AI won't use as much electricity as we are told (2024)

Cement analogy and sustainability framing

  • Several commenters dispute using cement as an example of “ignored” emissions: concrete is widely recognized as a major problem and an active target for reduction.
  • Others argue modern infrastructure depends on concrete in a way AI does not, so electricity for AI should be scrutinized more, not less.
  • The article’s suggestion that the 20th‑century industrial economy was “sustainable” is challenged as sidestepping degrowth critiques.

Growth curves, rebounds, and IT’s energy share

  • Many accept that naive “infinite hockey-stick” projections are usually wrong, but note that demand typically grows until constrained.
  • The rebound effect / Jevons paradox is repeatedly raised: efficiency gains (5G vs 4G, faster chips, better models) can expand usage so much that total energy still rises.
  • Counterpoint: some digital uses substitute for more energy‑intensive activities (travel, paper, physical logistics), potentially reducing net energy even if IT use rises.

Is AI different from previous IT waves?

  • Skeptics argue AI looks more like Bitcoin mining: ever‑increasing difficulty, escalating model sizes, and GPU requirements that push toward extreme energy use.
  • Others emphasize efficiency trends: cheaper training (e.g. newer models, specialized hardware), performance‑per‑watt gains, and the expectation that optimization has barely begun.
  • There’s debate over whether Moore’s law–style improvements will continue strongly enough to offset rising demand.

Current evidence: power deals, grids, and water

  • Multiple comments point to concrete signals: gigawatt‑scale nuclear and power contracts, grid constraints (e.g.
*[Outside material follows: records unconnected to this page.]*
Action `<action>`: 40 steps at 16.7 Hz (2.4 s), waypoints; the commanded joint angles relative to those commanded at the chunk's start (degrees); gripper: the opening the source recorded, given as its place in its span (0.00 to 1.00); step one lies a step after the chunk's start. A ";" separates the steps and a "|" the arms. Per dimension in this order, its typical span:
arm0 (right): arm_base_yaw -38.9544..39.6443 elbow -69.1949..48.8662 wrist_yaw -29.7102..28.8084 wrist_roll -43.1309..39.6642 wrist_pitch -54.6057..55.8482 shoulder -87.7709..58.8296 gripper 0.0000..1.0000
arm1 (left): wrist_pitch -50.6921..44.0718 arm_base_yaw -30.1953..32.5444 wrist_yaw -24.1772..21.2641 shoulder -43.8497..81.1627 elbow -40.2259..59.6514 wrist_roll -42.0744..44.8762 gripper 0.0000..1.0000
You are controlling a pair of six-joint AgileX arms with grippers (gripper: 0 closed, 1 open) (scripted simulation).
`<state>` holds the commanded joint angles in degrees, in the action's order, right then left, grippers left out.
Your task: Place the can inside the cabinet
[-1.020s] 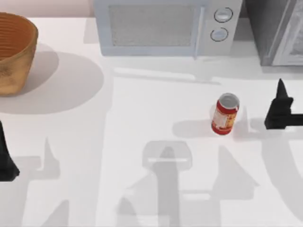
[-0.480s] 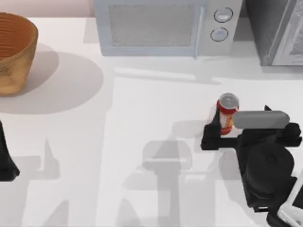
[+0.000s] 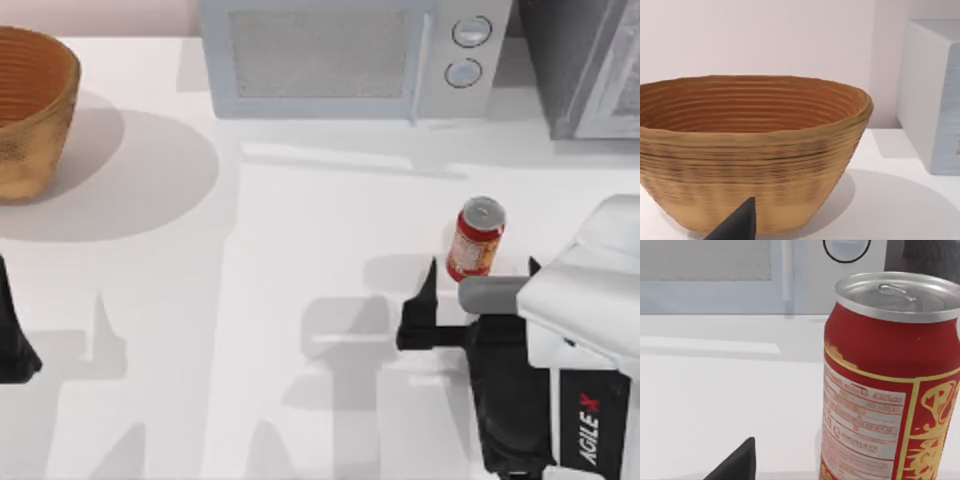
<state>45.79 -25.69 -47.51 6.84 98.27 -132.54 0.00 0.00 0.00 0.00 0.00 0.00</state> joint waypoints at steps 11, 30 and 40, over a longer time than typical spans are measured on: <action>-7.20 -9.04 7.11 -1.40 -5.98 -2.01 1.00 | 0.00 0.00 0.00 0.00 0.00 0.00 1.00; -8.37 -10.55 8.26 -1.61 -6.97 -2.39 0.00 | 0.00 0.00 0.00 0.00 0.00 0.00 1.00; -8.27 -10.54 8.29 -1.51 -7.79 -1.48 0.00 | 0.00 0.00 0.00 0.00 0.00 0.00 1.00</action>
<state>37.52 -36.23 -39.22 5.33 90.48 -134.02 0.00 0.00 0.00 0.00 0.00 0.00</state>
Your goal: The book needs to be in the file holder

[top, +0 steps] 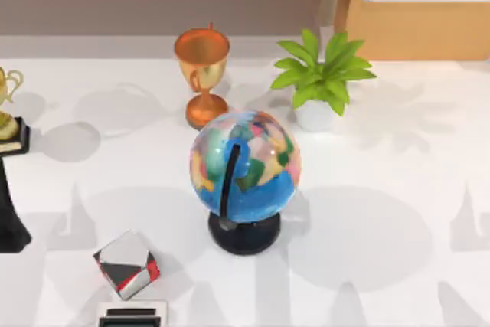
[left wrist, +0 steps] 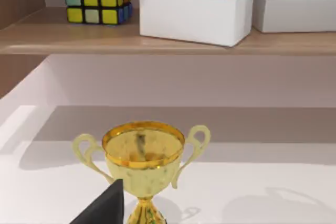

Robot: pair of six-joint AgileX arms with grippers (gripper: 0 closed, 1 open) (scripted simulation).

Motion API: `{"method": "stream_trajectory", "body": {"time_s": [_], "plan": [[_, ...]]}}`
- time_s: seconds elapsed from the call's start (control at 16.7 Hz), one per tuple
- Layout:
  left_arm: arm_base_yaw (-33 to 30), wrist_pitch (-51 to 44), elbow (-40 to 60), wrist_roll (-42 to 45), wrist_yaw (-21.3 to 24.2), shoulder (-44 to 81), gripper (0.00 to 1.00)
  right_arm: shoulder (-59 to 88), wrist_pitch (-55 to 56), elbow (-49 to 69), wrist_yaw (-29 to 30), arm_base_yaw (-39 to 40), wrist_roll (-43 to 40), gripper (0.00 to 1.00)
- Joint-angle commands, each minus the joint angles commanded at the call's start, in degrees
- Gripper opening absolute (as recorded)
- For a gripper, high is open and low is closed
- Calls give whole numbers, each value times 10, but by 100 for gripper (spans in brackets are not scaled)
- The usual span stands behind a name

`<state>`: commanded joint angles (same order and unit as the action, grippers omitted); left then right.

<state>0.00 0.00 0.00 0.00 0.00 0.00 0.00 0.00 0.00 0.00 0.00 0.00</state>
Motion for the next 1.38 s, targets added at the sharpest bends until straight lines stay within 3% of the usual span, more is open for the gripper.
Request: {"method": "stream_trajectory", "body": {"time_s": [0.24,0.54,1.02,1.38], "plan": [[0,0,0,0,0,0,100,17,5,16,12,14,-1,100],[0,0,0,0,0,0,100,163,42,145,98,110,-4,100],[0,0,0,0,0,0,100,652,147,512,286,306,-9,100],[0,0,0,0,0,0,100,1057,235,804,391,398,-9,100]]}}
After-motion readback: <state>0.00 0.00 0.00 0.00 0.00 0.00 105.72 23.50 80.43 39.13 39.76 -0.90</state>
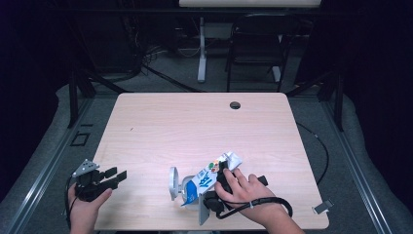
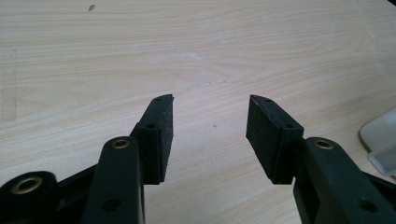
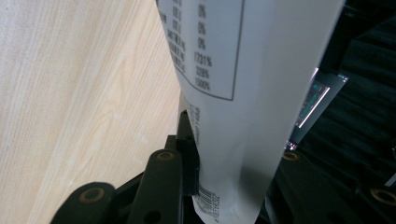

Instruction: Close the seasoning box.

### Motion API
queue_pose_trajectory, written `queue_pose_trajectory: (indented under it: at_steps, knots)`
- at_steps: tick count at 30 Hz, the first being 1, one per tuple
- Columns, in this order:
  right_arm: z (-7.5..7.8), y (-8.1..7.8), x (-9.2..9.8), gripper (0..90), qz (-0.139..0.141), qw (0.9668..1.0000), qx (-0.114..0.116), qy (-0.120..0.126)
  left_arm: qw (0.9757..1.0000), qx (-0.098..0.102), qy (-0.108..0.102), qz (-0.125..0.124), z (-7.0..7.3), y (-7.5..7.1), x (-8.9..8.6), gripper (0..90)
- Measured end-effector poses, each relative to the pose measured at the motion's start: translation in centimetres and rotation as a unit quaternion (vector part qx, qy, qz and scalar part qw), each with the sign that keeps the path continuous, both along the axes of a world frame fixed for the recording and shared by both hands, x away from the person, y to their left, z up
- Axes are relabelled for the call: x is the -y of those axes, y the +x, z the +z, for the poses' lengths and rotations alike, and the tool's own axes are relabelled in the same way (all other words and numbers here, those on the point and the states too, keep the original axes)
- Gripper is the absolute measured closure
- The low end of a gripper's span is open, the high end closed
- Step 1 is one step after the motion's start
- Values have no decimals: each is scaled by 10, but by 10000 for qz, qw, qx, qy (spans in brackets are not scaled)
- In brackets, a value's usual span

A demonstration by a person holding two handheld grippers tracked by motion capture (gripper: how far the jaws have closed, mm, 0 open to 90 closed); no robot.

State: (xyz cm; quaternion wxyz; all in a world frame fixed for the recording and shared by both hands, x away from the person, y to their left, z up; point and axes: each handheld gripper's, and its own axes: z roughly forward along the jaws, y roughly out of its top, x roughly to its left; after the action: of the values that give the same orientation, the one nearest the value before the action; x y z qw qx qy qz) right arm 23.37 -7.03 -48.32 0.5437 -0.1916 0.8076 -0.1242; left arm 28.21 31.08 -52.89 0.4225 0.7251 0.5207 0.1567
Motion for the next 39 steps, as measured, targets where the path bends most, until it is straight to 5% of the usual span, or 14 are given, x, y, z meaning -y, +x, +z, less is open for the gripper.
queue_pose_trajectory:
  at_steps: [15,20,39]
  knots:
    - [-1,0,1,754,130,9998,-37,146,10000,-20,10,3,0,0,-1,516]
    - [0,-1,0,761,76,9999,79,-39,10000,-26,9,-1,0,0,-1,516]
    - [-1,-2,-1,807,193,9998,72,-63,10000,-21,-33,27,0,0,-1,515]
Ireland, US regions), and firms saying they are “power‑blocked.”
  • Critics say this undermines the article’s analogy to earlier overblown IT predictions; this time billions are already being spent on new generation.
  • Concern is raised about local impacts: higher regional prices, siting in cheap/dirty grids, fossil‑fueled turbines near communities, and significant water use for cooling (per‑query water estimates cited).

How big is a single AI query?

  • One side cites figures like ~0.24–0.3 Wh per LLM prompt, arguing per‑use energy is comparable to an old Google search and small vs everyday activities.
  • Others question vendor‑provided numbers as unverified and stress that aggregate demand (and fossil generation) is what matters; they call for transparent methodologies and Wh‑per‑prompt accounting.
  • Some note that even if relative IT share stays near 1–2% of global electricity, absolute consumption can still be large because total demand is rising.

Crypto as comparison

  • The article’s claim that ending crypto mining could offset AI’s rise is challenged: proof‑of‑stake chains use drastically less energy than proof‑of‑work, possibly comparable to card networks.
  • Others maintain that crypto remains a clear example of large, mostly wasteful energy use, unlike AI, which at least has broad potential applications.
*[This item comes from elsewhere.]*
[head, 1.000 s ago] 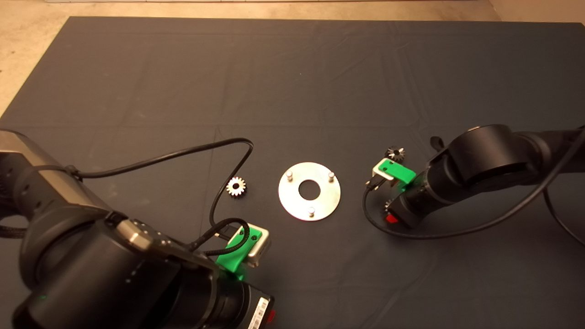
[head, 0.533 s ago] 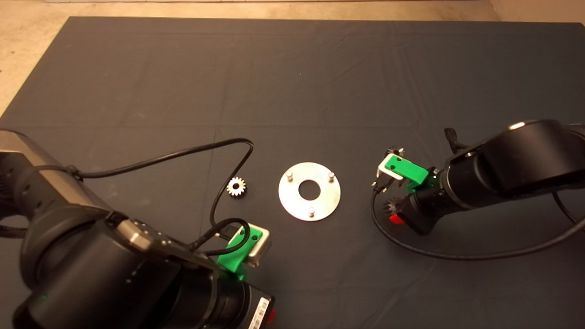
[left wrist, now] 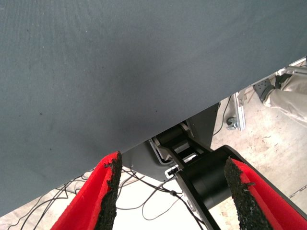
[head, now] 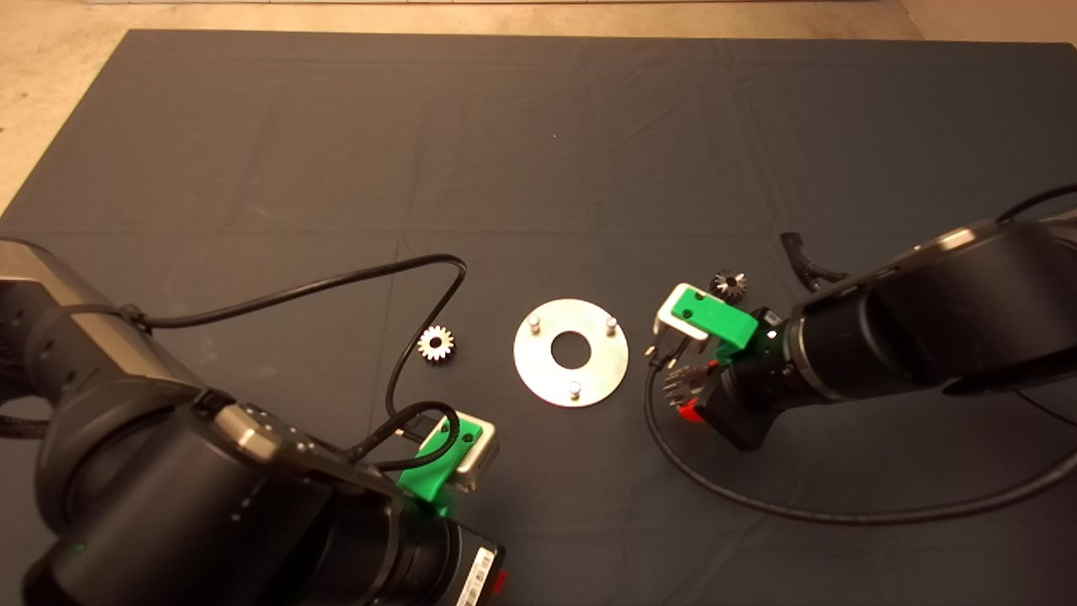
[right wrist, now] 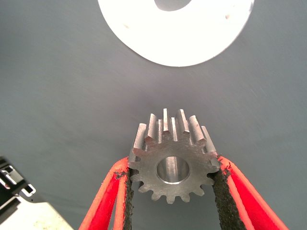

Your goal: Install three planetary gears onto the carrier pins

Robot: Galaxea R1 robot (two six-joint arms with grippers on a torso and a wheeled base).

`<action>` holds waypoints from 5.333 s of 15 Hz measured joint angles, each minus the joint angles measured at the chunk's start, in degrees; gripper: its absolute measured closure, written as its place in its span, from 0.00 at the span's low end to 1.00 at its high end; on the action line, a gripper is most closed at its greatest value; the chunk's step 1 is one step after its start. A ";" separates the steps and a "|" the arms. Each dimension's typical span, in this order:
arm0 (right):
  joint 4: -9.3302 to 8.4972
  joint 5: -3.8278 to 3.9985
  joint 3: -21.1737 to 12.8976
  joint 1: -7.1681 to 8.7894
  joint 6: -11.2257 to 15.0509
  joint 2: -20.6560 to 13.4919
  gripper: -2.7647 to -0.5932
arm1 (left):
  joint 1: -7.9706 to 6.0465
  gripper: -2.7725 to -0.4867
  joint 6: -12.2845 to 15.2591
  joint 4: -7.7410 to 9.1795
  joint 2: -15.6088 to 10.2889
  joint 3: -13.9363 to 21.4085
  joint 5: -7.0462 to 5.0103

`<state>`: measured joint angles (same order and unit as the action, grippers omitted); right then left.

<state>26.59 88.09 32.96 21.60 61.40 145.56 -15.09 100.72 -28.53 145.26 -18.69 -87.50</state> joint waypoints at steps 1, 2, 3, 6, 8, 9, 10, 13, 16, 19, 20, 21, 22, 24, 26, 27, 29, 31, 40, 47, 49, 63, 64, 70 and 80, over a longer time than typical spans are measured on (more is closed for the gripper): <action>-0.06 -0.06 0.54 0.04 0.09 1.62 0.84 | 0.00 0.57 0.00 0.00 0.00 0.00 0.02; -0.07 -0.13 1.29 0.02 0.23 3.02 0.84 | -0.01 0.57 0.00 0.00 0.00 0.00 0.01; -0.05 -0.16 2.06 0.02 0.34 4.10 0.84 | 0.00 0.57 0.00 0.00 0.00 0.00 0.02; -0.06 0.00 4.32 -0.05 0.41 6.42 0.84 | 0.00 0.57 0.00 0.00 0.05 0.00 0.02; -0.07 -0.02 6.01 -0.39 0.39 8.18 0.84 | 0.00 0.57 0.00 0.00 0.18 0.00 0.02; -0.06 -0.05 6.79 -0.77 0.39 8.78 0.84 | -0.01 0.57 0.02 0.00 0.16 0.00 0.00; -0.07 -0.06 7.91 -1.23 0.37 9.43 0.84 | -0.01 0.57 0.00 0.00 0.18 0.00 0.02; -0.07 0.11 11.36 -2.12 -0.30 11.32 0.84 | -0.04 0.57 0.02 0.00 0.35 0.00 0.02; -0.11 -0.02 13.21 -2.40 -0.74 13.05 0.84 | -0.04 0.57 0.00 -0.02 0.35 0.00 0.00; -0.89 0.09 15.70 -2.43 -1.57 14.38 0.84 | -0.04 0.57 0.02 0.00 0.47 0.00 0.02; -1.37 0.09 16.70 -2.43 -1.93 15.13 0.84 | -0.04 0.57 0.02 0.00 0.46 0.00 0.00; -2.13 0.00 17.68 -2.43 -2.29 15.92 0.84 | -0.04 0.57 0.02 -0.02 0.46 0.00 0.01; -2.79 -0.02 18.42 -2.43 -2.72 16.51 0.84 | -0.04 0.57 0.02 0.00 0.46 0.00 0.00; -3.46 -0.13 19.43 -2.45 -3.22 16.86 0.84 | -0.04 0.57 0.02 0.00 0.46 0.00 0.02; -3.72 -0.02 20.34 -2.58 -3.96 16.86 0.84 | -0.04 0.57 0.02 0.00 0.46 0.00 0.00; -3.88 0.00 20.65 -2.72 -4.24 16.87 0.84 | -0.04 0.57 0.02 0.00 0.46 0.00 0.02; -4.10 -0.05 20.98 -2.73 -4.71 17.03 0.84 | -0.04 0.57 0.02 -0.01 0.46 0.00 0.00; -4.13 -0.02 21.25 -2.73 -5.51 17.17 0.84 | -0.04 0.57 0.02 0.00 0.46 0.00 0.02; -4.35 -0.02 24.98 -3.04 -11.79 17.19 0.84 | -0.17 0.57 0.02 -0.02 0.44 0.00 0.00; -4.35 -0.02 25.60 -3.39 -13.40 18.78 0.84 | -0.17 0.57 0.02 -0.02 0.35 0.00 0.02; -4.36 -0.05 25.60 -3.39 -13.53 19.02 0.84 | -0.17 0.57 0.02 -0.02 0.29 0.00 0.00; -4.38 -0.20 24.86 -4.29 -14.47 17.75 0.84 | -0.83 0.57 0.02 -0.07 0.11 0.00 0.00; -4.40 -0.16 24.86 -4.39 -14.58 17.40 0.84 | -0.83 0.57 0.02 -0.07 0.11 0.00 0.00; -4.40 -0.11 24.83 -5.40 -15.15 16.48 0.85 | -0.83 0.57 0.02 -0.07 -0.02 0.00 0.00; -4.40 -0.02 24.83 -5.44 -15.52 16.73 0.85 | -1.44 0.57 0.02 -0.07 -0.02 0.00 0.02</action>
<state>22.19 88.06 57.80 16.16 45.89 162.29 -16.53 100.74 -28.60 145.24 -18.69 -87.48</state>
Software inefficiency and dematerialization

  • Several point out massive software inefficiency (layers of abstractions, Excel+SQL+COBOL, Python HFT bots), arguing we have not reduced waste in computing, only hardware wattage per unit work.
  • Others argue technology since the 1950s has dematerialized the economy (fewer trips, fewer physical goods), and AI could accelerate this, potentially being net‑saving in energy.
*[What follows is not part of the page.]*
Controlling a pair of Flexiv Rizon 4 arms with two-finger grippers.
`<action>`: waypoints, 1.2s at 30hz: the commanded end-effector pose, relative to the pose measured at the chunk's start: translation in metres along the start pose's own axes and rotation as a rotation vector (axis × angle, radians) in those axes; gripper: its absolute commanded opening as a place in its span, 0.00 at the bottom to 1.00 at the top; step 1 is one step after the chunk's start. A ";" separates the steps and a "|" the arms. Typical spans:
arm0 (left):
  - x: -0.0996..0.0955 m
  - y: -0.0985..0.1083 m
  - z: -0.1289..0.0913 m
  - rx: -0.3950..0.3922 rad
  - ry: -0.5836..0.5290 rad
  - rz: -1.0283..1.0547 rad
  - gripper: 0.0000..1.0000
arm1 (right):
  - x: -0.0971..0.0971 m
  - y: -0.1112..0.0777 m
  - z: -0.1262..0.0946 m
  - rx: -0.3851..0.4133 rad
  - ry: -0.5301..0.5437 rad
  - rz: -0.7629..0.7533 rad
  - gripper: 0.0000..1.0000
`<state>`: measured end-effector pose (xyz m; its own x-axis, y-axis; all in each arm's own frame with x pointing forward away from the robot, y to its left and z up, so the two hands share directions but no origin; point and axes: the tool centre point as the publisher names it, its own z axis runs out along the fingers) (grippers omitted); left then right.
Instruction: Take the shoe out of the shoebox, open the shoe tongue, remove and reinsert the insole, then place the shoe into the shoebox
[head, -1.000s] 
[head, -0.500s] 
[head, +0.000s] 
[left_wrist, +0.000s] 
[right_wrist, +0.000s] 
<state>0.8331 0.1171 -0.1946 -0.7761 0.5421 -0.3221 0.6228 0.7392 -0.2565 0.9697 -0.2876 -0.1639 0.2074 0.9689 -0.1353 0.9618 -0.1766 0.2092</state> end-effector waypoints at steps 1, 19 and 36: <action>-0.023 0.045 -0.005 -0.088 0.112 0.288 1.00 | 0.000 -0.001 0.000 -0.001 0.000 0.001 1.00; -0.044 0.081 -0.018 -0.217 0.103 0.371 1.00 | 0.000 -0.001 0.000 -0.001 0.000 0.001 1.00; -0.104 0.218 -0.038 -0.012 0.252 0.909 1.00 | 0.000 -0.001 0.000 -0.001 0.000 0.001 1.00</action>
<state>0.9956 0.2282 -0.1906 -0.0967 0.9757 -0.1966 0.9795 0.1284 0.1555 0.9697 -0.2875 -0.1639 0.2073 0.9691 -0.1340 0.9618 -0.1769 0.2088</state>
Uncertainty, pace, and social questions

  • Some note the article is a year old and the space is moving fast; new evidence (grid stress, rising prices, nuclear buildouts) may weaken its confidence.
  • Multiple commenters stress that we lack solid long‑term data on AI workloads and diurnal demand curves; armchair reasoning is unreliable.
  • Beyond electricity, people worry about economic and social stability if AI really does deliver massive white‑collar automation: who earns, who buys, and what happens when many lose income.